We believe we can drive top line growth, while holding cost in check and generate significant adjusted EBITDA and cash flow over time.
With that, we'll open the call up for questions.
Operator
(Operator Instructions) Our first question is from Tim McHugh at William Blair.
Timothy John McHugh - Partner & Global Services Analyst
Just I guess, maybe broadly, you talked about strength in both kind of the Activation and the TV side, which one, I guess, was really the surprising piece to you relative to the plans going into the quarter maybe?
Bryan Wiener - CEO & Director
Tim, it's Bryan.
I wouldn't say any of our growth was surprising.
It's just -- as you're operating a business, you have probabilities of certain things happen and just about everything good that could have happened in the quarter when we have upside, downside.
The upsides came in.
And as Greg mentioned, we also do quite a bit of work in, I would call, our custom solutions group, where we do custom analytic solutions and that requires selling as well as delivering by the end of the quarter.
And we really executed -- not only had a strong selling quarter, but executed near flawlessly.
So I think, Activation is -- it was very strong.
We expected to be strong.
It's still a very small business relative to what it should be given our data assets.
And I think that's a big part of what we've talked about previously is revamping our go-to-market on the buy side because Activation is bought from the programmatic trading desk at agencies as well as brands that have in-house programmatic.
The general awareness that we even offer this solution is extremely low in the marketplace, and we see that as a huge opportunity and that's a big part of Sarah's focus in revamping and rebuilding the team in the first half of 2019.
And that's why we actually see Activation to be a big growth opportunity as we look into second half of '19, heading into 2020.
Timothy John McHugh - Partner & Global Services Analyst
Okay.
And then I apologize if I missed it in the broader discussion, but what's the way to think on the programmatic side of digital?
Where are you guys with your approach to kind of rebuild the market presence in that piece?
Bryan Wiener - CEO & Director
You're referring to syndicated digital business?
Timothy John McHugh - Partner & Global Services Analyst
The old vCE type of product.
Bryan Wiener - CEO & Director
Oh, vCE.
So vCE, I wouldn't consider to be a programmatic solution.
vCE is a campaign measurement solution, which is principally focused on display.
What we've talked about is CCR is really video vCE and we're launching that to focus and our focus is really on the premium video end of the market.
What we have said is over time, we expect to merge vCE into CCR because they both have the same thing in that they're measuring delivery against of audiences for advertisers a different media properties.
And it's a currency product.
vCE has been principally focused on display where our CCR is now focused on premium video.
Operator
Our next question comes from Laura Martin with Needham.
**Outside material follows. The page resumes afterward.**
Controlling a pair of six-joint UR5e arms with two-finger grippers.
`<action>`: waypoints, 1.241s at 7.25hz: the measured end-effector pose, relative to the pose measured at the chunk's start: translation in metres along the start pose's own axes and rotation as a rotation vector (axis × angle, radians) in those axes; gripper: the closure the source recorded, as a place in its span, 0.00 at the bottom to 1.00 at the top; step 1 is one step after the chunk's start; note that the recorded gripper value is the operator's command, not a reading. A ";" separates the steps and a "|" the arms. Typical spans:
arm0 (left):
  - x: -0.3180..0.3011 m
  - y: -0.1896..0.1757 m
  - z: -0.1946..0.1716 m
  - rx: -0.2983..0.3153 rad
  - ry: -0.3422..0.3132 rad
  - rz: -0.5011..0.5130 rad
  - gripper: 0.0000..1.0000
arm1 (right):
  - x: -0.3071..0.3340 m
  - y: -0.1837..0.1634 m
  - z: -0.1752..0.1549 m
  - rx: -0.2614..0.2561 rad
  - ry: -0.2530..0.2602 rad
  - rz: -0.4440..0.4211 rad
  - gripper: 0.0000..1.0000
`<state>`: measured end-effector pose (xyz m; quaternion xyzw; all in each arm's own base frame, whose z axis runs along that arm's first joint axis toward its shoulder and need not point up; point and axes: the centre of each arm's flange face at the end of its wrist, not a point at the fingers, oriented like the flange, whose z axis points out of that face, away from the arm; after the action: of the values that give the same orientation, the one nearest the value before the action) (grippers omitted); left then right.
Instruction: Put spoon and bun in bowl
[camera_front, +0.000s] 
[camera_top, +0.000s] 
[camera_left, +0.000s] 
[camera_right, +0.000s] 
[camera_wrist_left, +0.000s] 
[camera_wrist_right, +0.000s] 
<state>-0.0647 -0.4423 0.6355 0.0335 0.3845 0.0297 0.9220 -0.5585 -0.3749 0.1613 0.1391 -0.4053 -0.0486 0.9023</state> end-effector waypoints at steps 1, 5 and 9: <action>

Laura Anne Martin - Senior Analyst
Maybe a couple of things.
Congratulations on getting the CNN on the sell side.
Could you -- you're talking about in the second quarter how we're going to announce the buy side.
I'm wondering, if you have other metrics about making inroads into the buy side because that has been comScore's historical weakness versus the sell side.
And then Sarah, I'm interested from you and I know you spent a lot of time on the road when you first got there calling on all of these clients on both sides.
I'm sort of interested in from an insider's point of view, what surprised you as you went around like what you didn't anticipate from the outside that after you were talking to clients?
Because I sort of think, we've been hearing the same themes on Wall Street for the last 3 years about what score has to do?
So I'm interested in what you learned you weren't expecting as you went and called on clients?
Bryan Wiener - CEO & Director
Thanks, Laura.
So I'll start first and then Sarah can jump in on the second part of that question.
So you mixed a couple of things there.
One was in general specific to CCR and the other was a general thing on the buy side.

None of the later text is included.